Para uma criança não tem tempo ruim. Se está chovendo, corre pra chuva. Se só tem um lápis, luta com ele, escreve na parede. Criança se diverte até com lixo, até com um risco no meio da rua. Criança inventa e se reinventa a todo segundo.
Porque a gente perde isso com o tempo? Porque a vida ficou séria?
Seria porque tem que pagar contas? Porque temos que trabalhar? Cumprir aquele horário chato todos os dias? Qual é a grande dificuldade em se divertir e se contentar com pouco?
Sim, se contentar com pouco. E quando eu digo se contentar com pouco não estou dizendo que temos que viver sempre ficando feliz com o mínimo, mas ter a capacidade de se divertir e ser feliz quando não temos muitas opções. E mais do que isso, não levar a vida tão a sério.
Eu sempre fui tranquila, bem tranquila com as coisas da vida, sempre acreditei que não importa o que aconteça, as coisa vão se ajeitar no final. E se não acertar, o que adianta eu ficar me preocupando antes? Melhor chorar só quando tiver que chorar, certo?

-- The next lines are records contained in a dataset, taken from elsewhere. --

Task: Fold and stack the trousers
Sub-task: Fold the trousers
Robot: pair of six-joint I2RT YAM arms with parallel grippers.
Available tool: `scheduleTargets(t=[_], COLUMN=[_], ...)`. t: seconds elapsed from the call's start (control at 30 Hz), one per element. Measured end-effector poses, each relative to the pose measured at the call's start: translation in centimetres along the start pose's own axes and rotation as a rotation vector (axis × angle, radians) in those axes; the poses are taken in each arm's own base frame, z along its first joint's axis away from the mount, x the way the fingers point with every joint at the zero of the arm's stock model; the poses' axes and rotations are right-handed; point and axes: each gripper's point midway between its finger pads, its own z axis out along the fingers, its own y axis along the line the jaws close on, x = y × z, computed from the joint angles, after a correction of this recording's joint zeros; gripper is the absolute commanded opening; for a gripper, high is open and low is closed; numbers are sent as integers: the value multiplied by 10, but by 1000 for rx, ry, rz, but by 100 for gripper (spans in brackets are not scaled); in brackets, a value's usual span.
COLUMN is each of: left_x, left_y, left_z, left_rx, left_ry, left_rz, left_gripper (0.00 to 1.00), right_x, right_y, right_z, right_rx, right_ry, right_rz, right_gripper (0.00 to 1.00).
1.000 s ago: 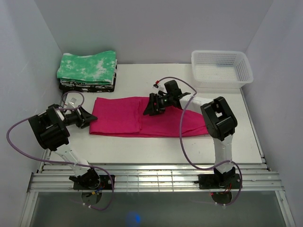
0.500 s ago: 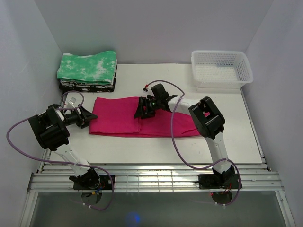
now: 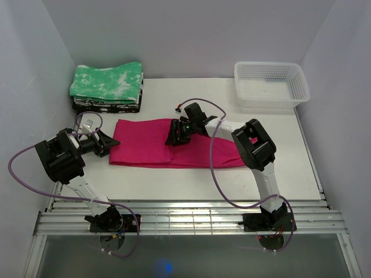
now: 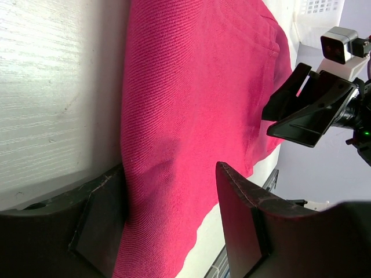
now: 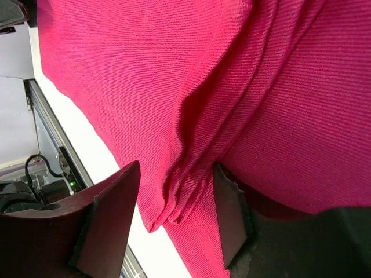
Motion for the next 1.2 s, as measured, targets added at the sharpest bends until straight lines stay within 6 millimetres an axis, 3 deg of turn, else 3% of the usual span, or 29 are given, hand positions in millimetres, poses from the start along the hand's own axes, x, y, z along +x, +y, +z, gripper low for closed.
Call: scheduleTargets(t=[0.2,0.37,0.63,0.97,1.07,1.2], left_x=[0,0,0,-1,1,1], left_y=[0,0,0,-5,-5,-5], left_z=[1,1,1,0,1,2], left_rx=[5,7,19,68,85,94], left_ry=[-1,-2,-1,-7,-4,-1], left_rz=[-3,-5,-14,-46,-63,-72], left_gripper=[71,72,73,78,79,79], right_x=[2,4,-3,-23,-23,-22], right_y=[1,0,18,71,67,43], right_z=[4,8,0,-44,-52,-57], right_rx=[-39,-69,-127,-212,-206,-168], right_ry=[19,35,22,-55,-61,-60], right_rz=[8,5,-18,-64,-51,-13], right_gripper=[43,8,8,8,8,8])
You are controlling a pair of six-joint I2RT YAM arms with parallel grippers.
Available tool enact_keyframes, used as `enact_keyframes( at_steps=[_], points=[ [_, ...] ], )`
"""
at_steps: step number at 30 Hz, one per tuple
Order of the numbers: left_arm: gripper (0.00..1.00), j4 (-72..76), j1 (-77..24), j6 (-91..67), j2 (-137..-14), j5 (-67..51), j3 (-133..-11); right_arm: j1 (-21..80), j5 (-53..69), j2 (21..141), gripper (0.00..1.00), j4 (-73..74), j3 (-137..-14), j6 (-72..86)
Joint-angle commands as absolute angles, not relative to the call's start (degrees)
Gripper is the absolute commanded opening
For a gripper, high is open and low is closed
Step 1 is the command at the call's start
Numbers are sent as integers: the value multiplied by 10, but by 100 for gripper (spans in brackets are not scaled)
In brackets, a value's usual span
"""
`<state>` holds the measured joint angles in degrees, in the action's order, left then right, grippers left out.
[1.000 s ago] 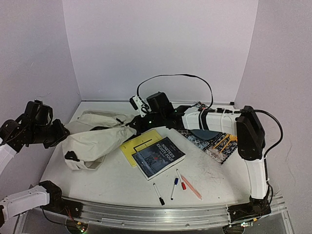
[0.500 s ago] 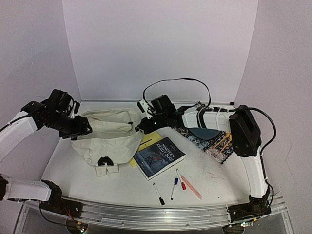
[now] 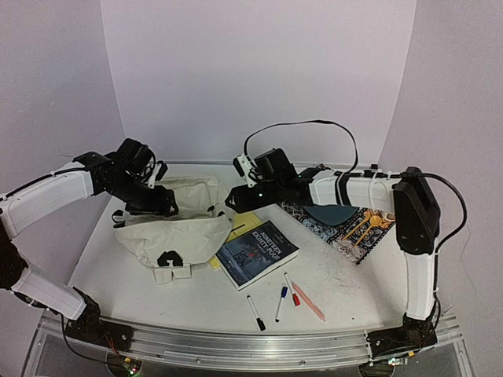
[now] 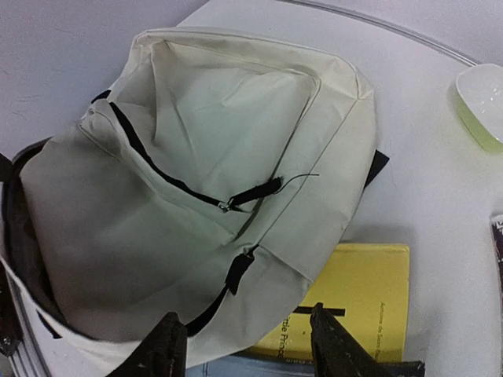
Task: Pack the student bag
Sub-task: Unzip the largest pocket of the student bag, then move the student bag to the corner of the board.
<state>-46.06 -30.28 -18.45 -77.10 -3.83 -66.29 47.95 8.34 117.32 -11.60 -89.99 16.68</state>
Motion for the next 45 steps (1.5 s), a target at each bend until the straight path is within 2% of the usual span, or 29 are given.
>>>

No trabalho, cansei de ver as pessoas se descabelando por coisas que cara… Não precisa. O cliente não vai te matar, o mundo não vai acabar, você não vai morrer. Tá tudo bem. Tá tudo bem. Sério.
Que tal rir um pouco das nossas desgraças? Que tal andar pela lateral da calçada se equilibrando que nem um equilibrista? Que tal andar chutando pedrinhas pela rua? Que tal lembrar de algo engraçado e rir no meio da rua? Que tal ouvir uma música tocando a quilômetros de distância e dançar sozinha na frente de mil pessoas que você nem conhece? A vida foi feita pra isso. Não pra ficar sério, se preocupar, achar bobeira em se divertir.
Quando alguém me fala, “nossa sara, você parece uma criança”, enquanto eu estou fazendo algo “idiota”, eu vejo como algo maravilhoso. Olha, ainda bem que eu pareço alguém que consegue se divertir com nada, ainda bem que pareço alguém que simplesmente é. Que não se preocupa com o que os outros vão pensar. Ainda bem que eu pareço uma criança.
O mundo precisa de mais crianças.
Quem sabe se você se permitir ser um pouco mais “bobo”, a criatividade não venha com mais facilidade? Quem sabe se você não levar as coisas tão a sério, você não perceba que de fato as coisas não são tão sérias?
Não tem problema em cair, não tem problema em errar. O mundo não vai acabar se você não conseguir. A gente sempre tem o amanhã pra tentar de novo.
E mais do que isso, a gente sempre tem um motivo pra se divertir. Até mesmo com um lápis. O que você faria com um lápis?